Playing Games with Schrödinger
Game theory considers systems of players that choose a strategy to achieve some goal, such as higher profits or better survival chances. When the number of players is very large, researchers will often model the game with a mean-field approach that averages over the behavior of all players. New theoretical work couches mean-field game theory in terms of the Schrödinger equation, which quantum physicists have been playing with for nearly a century. Thus the mathematical tools developed to describe quantum systems might now bring insights to mean-field games.

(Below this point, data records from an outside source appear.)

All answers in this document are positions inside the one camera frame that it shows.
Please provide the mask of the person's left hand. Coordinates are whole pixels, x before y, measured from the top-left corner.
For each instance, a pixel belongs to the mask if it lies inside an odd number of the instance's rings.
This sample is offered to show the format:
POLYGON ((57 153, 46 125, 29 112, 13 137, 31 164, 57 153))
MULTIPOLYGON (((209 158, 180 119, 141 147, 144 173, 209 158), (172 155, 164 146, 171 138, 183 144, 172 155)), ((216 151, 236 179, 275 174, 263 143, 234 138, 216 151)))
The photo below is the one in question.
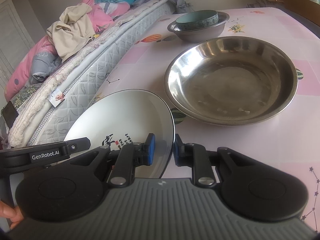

A simple, representative example of a mean-field game is the schooling of fish in a river. Biologists cannot model every possible fish interaction, so they take the average fish density in different regions, and then use this “fish field” as an input for determining the behavior of individual fish. Previous work using mean-field models has relied on numerical simulations, which generally don’t reveal the underlying mechanisms that drive the system.
Igor Swiecicki from the University Paris-Saclay, France, and colleagues have shown a way to analytically solve a certain class of mean-field games that includes the fish-in-a-river example. In this case, each fish chooses a swimming speed that minimizes a cost function. This function includes the energy expended by the fish and an interaction term that models, for instance, the incentive for fish to swim together to ward off predators. The derived mean-field game equations have the same form as the Schrödinger equation with an imaginary time variable. The wave-function solution for the distribution of fish in a river is a soliton, which matches the results from numerical simulations.
This research is published in Physical Review Letters.